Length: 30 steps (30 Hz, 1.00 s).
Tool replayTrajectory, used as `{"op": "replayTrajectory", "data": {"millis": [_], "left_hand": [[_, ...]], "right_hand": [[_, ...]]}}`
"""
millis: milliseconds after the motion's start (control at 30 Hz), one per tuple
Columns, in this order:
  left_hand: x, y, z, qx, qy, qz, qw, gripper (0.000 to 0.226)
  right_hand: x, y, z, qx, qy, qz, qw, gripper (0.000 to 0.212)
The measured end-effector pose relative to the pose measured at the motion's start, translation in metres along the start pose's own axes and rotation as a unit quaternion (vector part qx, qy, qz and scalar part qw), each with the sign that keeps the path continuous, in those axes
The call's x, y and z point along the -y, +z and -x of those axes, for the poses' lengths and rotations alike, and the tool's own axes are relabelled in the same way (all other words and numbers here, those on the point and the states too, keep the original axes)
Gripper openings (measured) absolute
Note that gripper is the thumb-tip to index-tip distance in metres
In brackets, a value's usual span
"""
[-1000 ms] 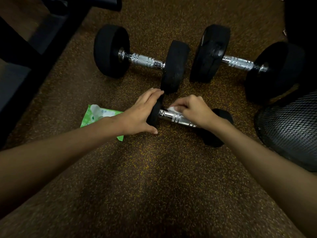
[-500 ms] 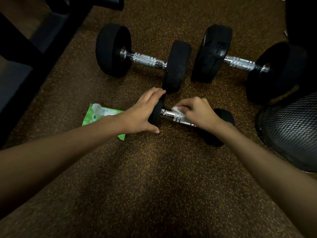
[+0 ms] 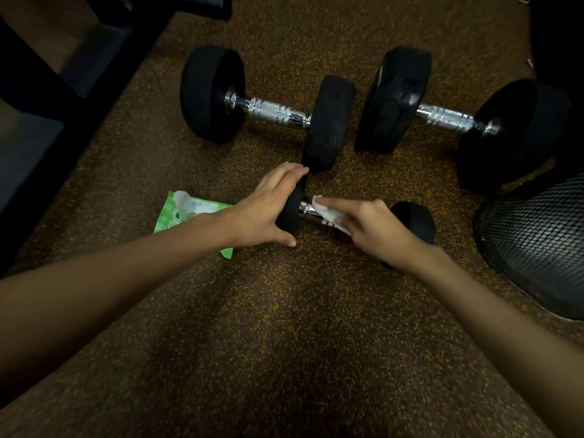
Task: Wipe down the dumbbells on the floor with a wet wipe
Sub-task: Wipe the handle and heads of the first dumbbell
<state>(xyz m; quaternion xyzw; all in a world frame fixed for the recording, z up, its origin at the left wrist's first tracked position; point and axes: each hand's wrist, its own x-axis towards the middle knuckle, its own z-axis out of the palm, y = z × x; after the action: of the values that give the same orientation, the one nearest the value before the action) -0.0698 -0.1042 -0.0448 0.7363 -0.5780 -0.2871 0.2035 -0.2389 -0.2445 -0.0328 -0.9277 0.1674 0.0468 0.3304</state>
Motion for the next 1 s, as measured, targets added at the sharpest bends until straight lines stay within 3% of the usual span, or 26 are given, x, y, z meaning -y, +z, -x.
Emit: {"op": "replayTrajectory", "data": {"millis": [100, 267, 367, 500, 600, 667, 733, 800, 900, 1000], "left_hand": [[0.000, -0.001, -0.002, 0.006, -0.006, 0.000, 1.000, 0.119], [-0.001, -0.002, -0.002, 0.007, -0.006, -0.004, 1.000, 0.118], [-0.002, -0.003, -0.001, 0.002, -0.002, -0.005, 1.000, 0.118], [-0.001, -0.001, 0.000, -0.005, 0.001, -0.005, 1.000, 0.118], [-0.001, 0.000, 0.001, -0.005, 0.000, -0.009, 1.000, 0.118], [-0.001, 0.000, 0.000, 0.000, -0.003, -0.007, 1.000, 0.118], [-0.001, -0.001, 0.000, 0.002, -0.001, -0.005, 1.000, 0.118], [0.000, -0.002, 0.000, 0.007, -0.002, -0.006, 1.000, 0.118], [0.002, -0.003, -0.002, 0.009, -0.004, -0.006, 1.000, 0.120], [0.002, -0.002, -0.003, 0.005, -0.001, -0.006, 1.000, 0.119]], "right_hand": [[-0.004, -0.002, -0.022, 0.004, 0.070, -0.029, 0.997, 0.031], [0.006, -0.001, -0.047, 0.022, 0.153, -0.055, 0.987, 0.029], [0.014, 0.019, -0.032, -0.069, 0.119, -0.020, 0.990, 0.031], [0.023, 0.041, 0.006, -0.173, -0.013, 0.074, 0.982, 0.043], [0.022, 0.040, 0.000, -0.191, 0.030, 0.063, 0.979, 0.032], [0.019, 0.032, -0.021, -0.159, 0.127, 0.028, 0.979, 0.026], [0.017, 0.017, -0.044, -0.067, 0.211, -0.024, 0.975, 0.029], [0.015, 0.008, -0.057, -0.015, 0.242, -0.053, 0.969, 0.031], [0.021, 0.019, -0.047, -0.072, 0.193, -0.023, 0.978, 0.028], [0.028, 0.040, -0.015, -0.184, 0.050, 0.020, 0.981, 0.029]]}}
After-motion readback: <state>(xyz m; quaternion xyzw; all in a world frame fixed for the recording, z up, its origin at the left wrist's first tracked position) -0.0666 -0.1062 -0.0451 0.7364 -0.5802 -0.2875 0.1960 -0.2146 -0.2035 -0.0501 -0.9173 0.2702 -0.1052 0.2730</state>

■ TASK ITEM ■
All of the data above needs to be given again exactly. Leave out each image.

■ WRITTEN SOLUTION ■
Length: 30 steps (30 Hz, 1.00 s).
Tool replayTrajectory, used as `{"op": "replayTrajectory", "data": {"millis": [_], "left_hand": [[_, ...]], "right_hand": [[_, ...]]}}`
"""
millis: milliseconds after the motion's start (control at 30 Hz), one per tuple
Columns, in this order:
  left_hand: x, y, z, qx, qy, qz, qw, gripper (0.000 to 0.226)
  right_hand: x, y, z, qx, qy, qz, qw, gripper (0.000 to 0.212)
The measured end-effector pose relative to the pose measured at the motion's start, translation in metres along the start pose's own axes and rotation as a unit quaternion (vector part qx, qy, qz and scalar part qw), each with the sign that keeps the path continuous, in those axes
The call's x, y and z point along the -y, +z and -x of those axes, for the poses' lengths and rotations alike, and the tool's own axes are relabelled in the same way (all other words and numbers here, those on the point and the states too, keep the original axes)
Gripper openings (measured) absolute
Note that gripper is the thumb-tip to index-tip distance in metres
In brackets, a value's usual span
"""
[-1000 ms] 
[-500 ms] 
[+0 ms] 
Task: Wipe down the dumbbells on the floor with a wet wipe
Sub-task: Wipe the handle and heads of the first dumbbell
<state>(xyz m; quaternion xyzw; all in a world frame fixed for the recording, z up, its origin at the left wrist's first tracked position; point and axes: each hand's wrist, its own x-axis towards the middle knuckle, its own z-axis out of the palm, y = z × x; after the action: of the values that give the same orientation, the one nearest the value before the action) -0.0698 -0.1042 -0.0448 0.7363 -0.5780 -0.2871 0.2035 -0.2389 -0.2445 -0.0328 -0.9277 0.1674 0.0468 0.3304</state>
Motion for the next 1 s, as measured, targets added at the sharpest bends until straight lines stay within 3% of the usual span, or 26 are given, x, y, z meaning -y, +z, -x.
Emit: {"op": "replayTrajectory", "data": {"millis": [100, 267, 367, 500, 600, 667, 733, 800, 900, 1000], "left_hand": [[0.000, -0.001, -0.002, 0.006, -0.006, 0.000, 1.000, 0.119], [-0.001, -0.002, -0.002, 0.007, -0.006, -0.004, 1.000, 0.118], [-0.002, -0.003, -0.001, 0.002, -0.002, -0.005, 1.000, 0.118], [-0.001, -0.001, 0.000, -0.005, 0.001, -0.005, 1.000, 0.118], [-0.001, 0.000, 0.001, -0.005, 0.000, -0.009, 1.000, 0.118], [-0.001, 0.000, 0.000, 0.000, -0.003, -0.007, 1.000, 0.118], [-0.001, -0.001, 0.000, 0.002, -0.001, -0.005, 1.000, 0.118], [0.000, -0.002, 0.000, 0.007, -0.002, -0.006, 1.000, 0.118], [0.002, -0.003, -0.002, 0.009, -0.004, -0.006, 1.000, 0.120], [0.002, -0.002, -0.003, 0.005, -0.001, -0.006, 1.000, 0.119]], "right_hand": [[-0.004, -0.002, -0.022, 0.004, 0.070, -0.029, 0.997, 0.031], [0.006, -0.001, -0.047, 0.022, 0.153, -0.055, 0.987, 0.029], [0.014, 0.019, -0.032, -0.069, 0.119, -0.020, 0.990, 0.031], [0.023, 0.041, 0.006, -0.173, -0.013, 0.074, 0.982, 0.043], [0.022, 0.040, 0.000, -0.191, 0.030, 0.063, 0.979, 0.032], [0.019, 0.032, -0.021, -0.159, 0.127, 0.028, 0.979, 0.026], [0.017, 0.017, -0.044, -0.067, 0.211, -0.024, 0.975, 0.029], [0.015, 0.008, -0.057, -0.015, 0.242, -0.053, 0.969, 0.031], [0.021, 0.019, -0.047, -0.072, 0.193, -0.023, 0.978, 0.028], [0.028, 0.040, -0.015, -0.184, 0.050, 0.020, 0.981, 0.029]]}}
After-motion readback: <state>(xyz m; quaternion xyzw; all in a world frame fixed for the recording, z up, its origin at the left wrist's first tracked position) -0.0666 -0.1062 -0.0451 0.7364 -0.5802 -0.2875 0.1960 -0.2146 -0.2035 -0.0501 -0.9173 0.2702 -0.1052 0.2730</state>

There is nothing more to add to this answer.